Task statement:
Gather all lines in the entries that include the word "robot".
....
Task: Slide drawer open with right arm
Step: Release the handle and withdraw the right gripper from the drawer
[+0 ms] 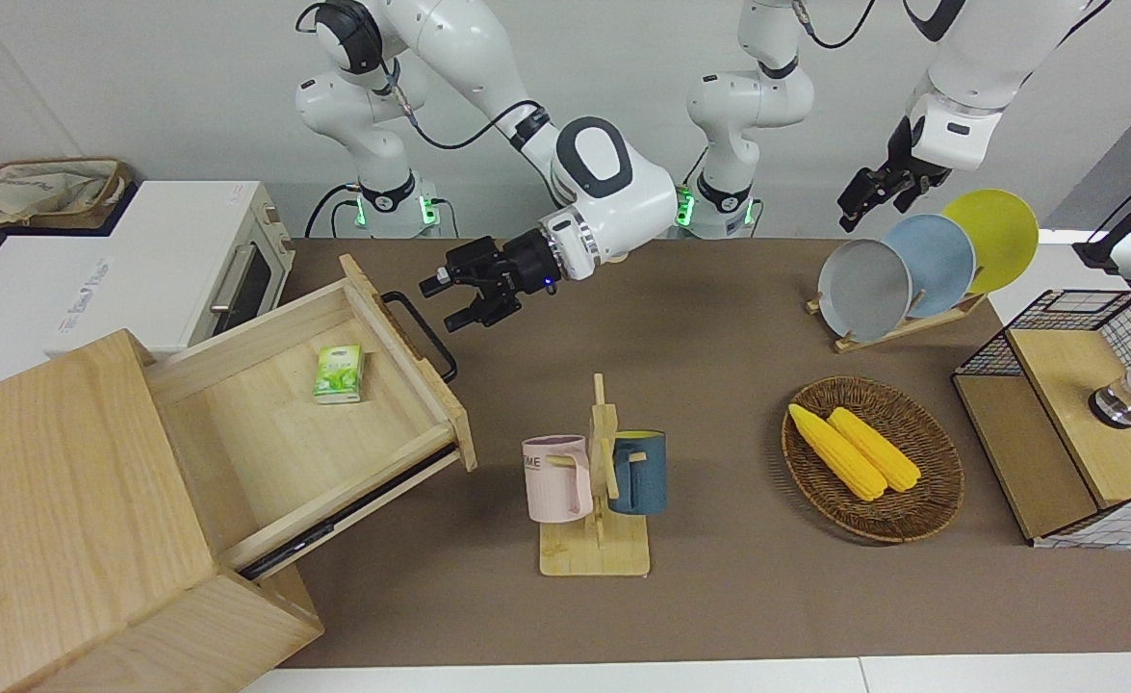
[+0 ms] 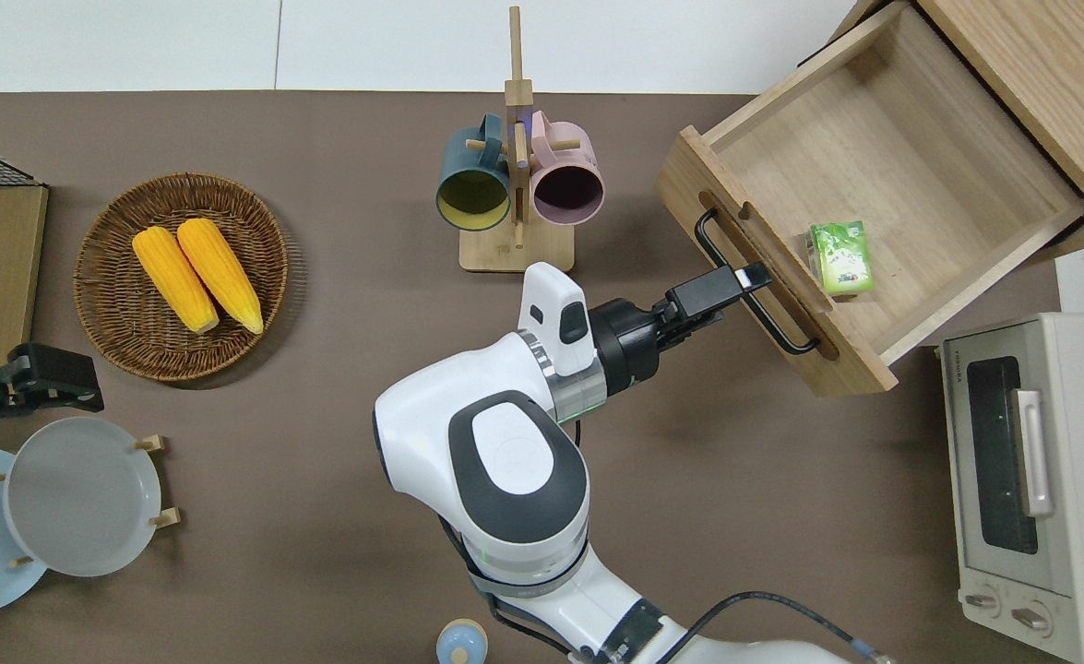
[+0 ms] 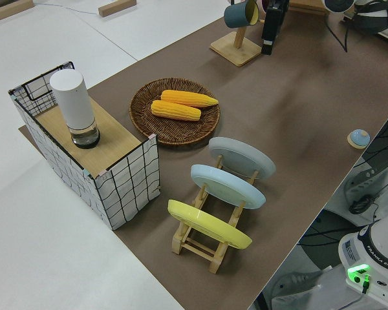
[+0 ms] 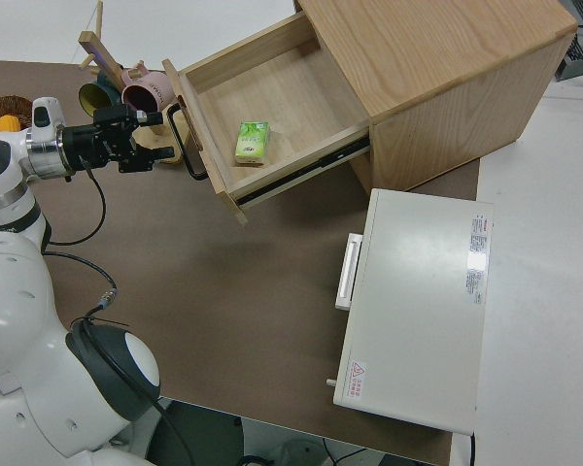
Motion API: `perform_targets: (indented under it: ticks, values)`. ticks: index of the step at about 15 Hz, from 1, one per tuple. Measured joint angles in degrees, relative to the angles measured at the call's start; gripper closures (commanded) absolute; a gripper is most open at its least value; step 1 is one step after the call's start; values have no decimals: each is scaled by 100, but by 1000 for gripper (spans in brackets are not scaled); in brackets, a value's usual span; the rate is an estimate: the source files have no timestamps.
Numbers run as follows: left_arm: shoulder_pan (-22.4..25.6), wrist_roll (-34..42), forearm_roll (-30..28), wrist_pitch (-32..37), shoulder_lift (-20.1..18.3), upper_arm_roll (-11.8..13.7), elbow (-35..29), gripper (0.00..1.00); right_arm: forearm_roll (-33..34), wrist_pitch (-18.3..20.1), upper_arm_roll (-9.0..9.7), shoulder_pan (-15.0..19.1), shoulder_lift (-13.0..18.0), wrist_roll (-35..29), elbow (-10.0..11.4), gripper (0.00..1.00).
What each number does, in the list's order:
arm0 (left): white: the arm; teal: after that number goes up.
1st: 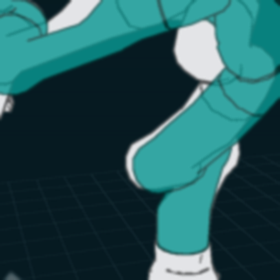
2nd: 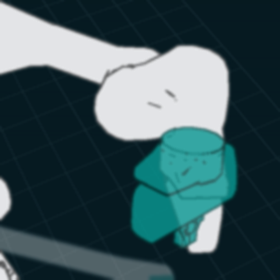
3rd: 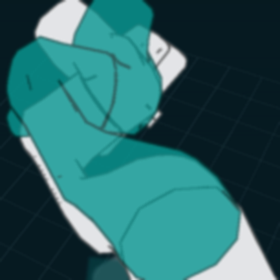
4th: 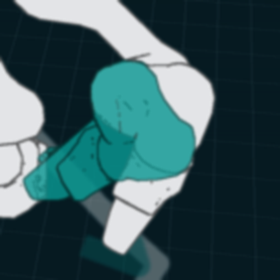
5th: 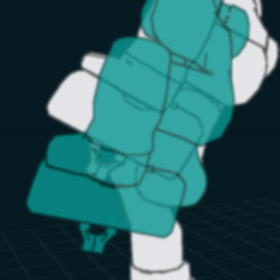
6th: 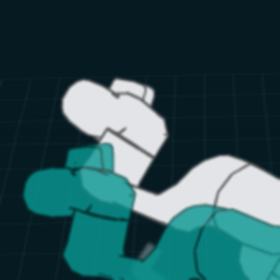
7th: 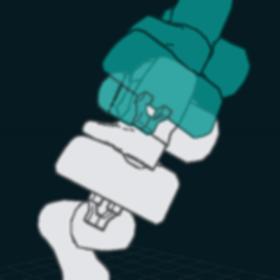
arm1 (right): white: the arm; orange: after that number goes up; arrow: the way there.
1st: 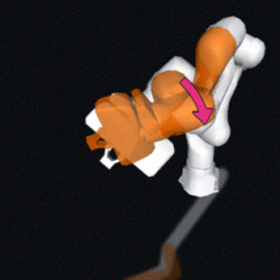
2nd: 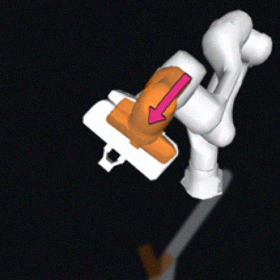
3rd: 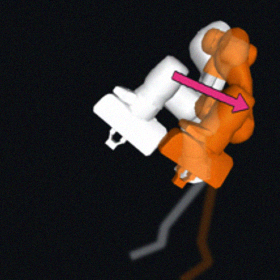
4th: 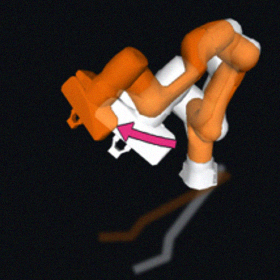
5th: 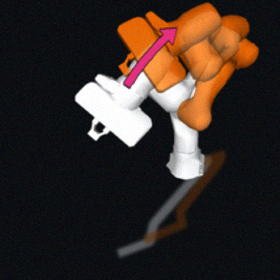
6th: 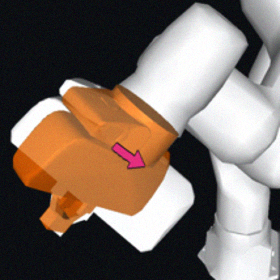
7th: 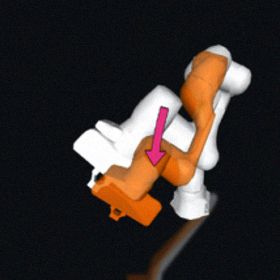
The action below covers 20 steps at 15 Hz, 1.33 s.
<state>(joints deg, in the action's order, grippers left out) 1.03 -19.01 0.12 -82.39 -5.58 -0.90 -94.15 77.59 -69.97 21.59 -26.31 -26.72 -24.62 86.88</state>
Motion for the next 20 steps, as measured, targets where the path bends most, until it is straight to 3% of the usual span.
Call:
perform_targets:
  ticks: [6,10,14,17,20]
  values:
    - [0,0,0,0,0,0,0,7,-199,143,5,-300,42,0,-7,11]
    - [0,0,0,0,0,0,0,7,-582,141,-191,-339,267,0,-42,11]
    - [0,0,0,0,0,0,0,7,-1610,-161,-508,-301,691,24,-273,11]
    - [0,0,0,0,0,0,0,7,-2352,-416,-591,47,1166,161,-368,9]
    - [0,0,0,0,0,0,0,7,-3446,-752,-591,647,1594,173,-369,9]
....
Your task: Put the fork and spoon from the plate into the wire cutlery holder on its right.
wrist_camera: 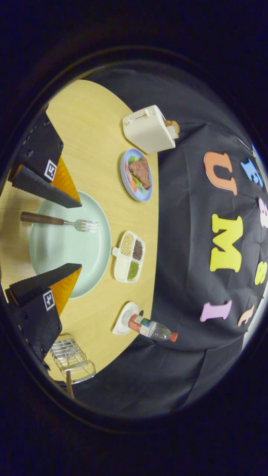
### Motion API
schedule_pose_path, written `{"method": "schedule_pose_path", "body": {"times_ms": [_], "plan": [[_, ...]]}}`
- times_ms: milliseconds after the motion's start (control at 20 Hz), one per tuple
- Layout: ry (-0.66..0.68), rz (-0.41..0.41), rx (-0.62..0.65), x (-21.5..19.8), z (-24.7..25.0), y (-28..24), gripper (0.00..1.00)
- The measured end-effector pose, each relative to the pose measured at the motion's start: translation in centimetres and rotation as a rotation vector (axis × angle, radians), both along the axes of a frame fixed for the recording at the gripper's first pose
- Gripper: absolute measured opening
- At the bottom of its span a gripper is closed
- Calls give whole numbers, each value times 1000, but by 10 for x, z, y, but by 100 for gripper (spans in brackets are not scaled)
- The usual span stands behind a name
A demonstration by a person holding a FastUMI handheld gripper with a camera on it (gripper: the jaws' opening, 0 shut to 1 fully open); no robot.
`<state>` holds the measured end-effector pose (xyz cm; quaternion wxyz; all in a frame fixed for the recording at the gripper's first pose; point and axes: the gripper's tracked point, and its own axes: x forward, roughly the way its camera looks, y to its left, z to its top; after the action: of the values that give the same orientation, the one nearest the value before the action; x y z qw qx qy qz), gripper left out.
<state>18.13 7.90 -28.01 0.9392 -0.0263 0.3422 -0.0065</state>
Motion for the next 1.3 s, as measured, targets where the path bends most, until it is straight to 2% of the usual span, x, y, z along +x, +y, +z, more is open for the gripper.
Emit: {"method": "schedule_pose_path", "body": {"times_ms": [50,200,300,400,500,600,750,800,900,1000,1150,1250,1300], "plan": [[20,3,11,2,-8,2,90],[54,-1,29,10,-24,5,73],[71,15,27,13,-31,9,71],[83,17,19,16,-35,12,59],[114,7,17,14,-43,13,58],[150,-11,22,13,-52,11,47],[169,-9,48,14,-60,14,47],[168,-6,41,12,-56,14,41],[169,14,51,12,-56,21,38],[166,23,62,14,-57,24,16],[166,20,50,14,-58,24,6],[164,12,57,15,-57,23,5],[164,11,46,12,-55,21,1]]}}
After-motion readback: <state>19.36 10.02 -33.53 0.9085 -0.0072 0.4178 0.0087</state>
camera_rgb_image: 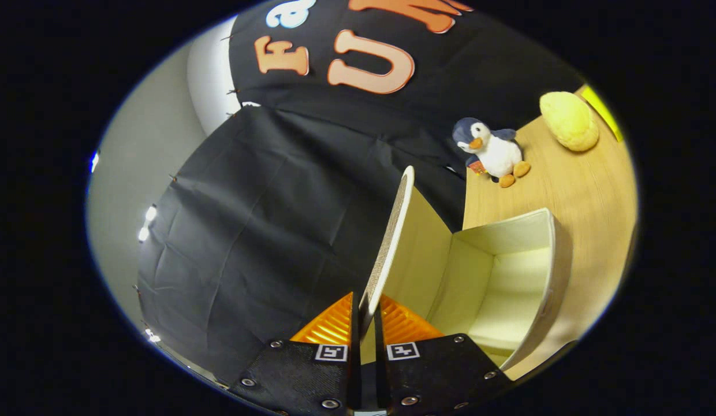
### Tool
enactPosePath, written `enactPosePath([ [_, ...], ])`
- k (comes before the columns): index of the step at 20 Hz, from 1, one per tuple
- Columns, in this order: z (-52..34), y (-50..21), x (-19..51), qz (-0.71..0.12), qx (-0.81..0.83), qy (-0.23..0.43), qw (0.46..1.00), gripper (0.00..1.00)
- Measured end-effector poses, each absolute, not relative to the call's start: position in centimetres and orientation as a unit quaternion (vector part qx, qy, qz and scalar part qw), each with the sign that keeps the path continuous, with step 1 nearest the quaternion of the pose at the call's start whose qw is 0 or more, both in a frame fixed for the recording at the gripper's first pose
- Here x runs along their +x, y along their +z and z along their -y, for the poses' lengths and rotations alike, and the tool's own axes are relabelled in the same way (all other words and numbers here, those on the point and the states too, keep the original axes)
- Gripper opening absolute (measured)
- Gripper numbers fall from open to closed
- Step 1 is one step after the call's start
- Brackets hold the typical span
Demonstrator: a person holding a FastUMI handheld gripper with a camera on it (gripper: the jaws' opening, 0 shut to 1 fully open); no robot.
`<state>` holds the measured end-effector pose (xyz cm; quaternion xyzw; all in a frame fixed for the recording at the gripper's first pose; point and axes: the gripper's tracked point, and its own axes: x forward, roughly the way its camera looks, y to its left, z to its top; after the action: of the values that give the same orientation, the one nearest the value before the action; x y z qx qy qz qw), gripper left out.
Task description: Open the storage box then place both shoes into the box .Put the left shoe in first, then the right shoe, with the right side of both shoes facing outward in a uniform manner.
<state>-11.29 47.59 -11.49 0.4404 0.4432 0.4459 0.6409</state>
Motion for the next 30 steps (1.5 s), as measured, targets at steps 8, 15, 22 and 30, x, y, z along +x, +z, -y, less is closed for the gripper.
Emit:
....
Written answer:
A demonstration by a person holding a FastUMI handheld gripper with a camera on it (gripper: the jaws' opening, 0 shut to 1 fully open); no robot.
Demonstrator: a person holding a FastUMI handheld gripper with a camera on it (gripper: the jaws' opening, 0 shut to 1 fully open); no robot.

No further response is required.